Standing by IVF and HRT?
Women’s fertility, hormones and reproductive abilities are high on the news agenda today.
In no particular order, there is the recommendation from the National Institute for Health and Clinical Excellence (Nice) that some women should be able to have IVF on the NHS up to the age of 42.
The interesting point about this is not so much the value of raising the age. The question is whether primary care trusts will actually agree to the funding.
There is growing evidence that IVF is on a number of PCTs ‘cuts’ list and that no matter what Nice says, they will not pay for any couple to receive fertility treatment, let alone someone over the age of 39.
The second story today is about hormone replacement therapy. It is from a paper published in Climateric, the journal of the International Menopause Society. It is criticising the massive trials in the US and here 10 years ago, which showed an increased incidence of breast cancer, heart attacks and strokes and which led to a dramatic drop in the number of women being given HRT.

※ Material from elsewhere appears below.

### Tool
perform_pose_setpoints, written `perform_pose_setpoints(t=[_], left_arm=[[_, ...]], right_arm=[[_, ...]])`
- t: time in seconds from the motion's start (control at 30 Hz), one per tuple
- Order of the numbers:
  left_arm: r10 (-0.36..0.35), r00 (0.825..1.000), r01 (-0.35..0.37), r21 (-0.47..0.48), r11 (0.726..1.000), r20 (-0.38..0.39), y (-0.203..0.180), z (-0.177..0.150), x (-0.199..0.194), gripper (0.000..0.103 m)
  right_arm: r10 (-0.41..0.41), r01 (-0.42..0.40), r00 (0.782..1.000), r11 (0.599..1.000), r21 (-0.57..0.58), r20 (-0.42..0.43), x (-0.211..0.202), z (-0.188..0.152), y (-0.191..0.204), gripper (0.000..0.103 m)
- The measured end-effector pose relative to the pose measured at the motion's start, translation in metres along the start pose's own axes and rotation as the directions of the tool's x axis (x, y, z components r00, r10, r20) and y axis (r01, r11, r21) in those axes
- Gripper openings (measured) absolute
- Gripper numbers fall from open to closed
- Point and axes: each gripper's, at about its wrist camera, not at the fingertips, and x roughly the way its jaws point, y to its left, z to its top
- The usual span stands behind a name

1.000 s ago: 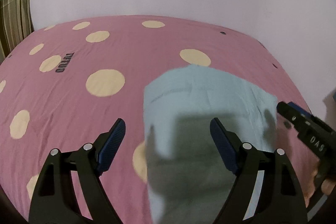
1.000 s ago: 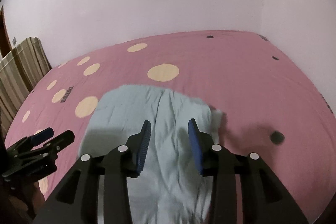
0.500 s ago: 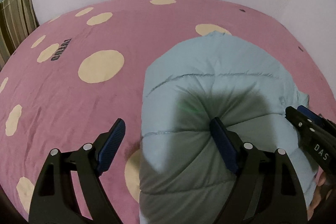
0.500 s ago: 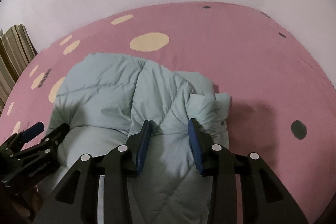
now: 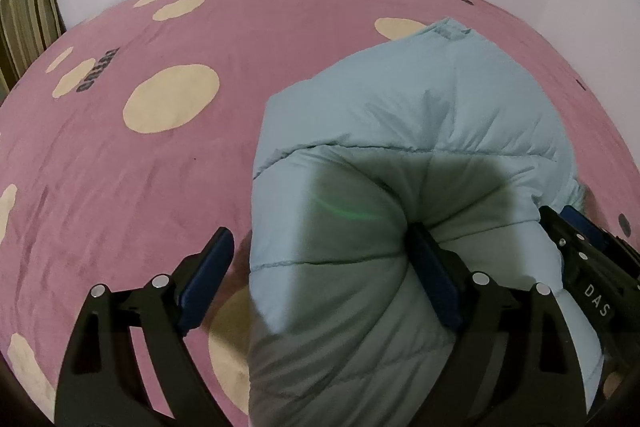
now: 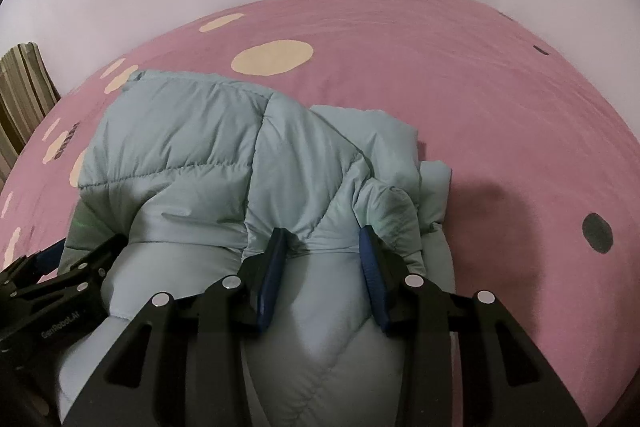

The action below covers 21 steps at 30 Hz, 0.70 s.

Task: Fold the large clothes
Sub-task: 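Grasp the folded jacket bundle with both grippers and tuck it together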

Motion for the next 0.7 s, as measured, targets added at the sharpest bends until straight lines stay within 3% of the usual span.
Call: perform_pose_setpoints(t=[0.23,0.47,0.57,0.7], left_arm=[[-0.020,1.000,0.020,-0.015,1.000,-0.002,0.004,0.003,-0.014,0.089],[-0.032,0.999,0.034,-0.136,0.990,0.020,0.025,0.003,-0.046,0.089],[-0.031,0.999,0.039,-0.214,0.976,0.041,0.038,-0.004,-0.061,0.089],[-0.083,0.996,0.091,-0.360,0.928,0.039,0.060,-0.019,-0.070,0.089]], right_arm=[[0.002,-0.002,1.000,1.000,-0.015,0.025,-0.014,0.000,0.001,0.040],[0.050,-0.054,0.996,0.998,0.045,0.068,-0.051,0.001,-0.008,0.057],[0.070,-0.079,0.992,0.993,0.085,0.109,-0.070,0.001,-0.019,0.068],[0.115,-0.138,0.985,0.971,0.197,0.126,-0.084,-0.006,-0.045,0.073]])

I have had a word with an international expert in this area who says the evidence has not changed and who did not place any great value in this latest publication.
This expert, who I respect and trust, also pointed out that the FDA in the US and the Medicines and Healthcare Products Regulatory Agency (MHRA) here continue to recommend that women should take the lowest feasible dose of HRT for the shortest possible time to minimize the risks.
So for the time being we will stick by what were the two largest ever trials into HRT anywhere in the world.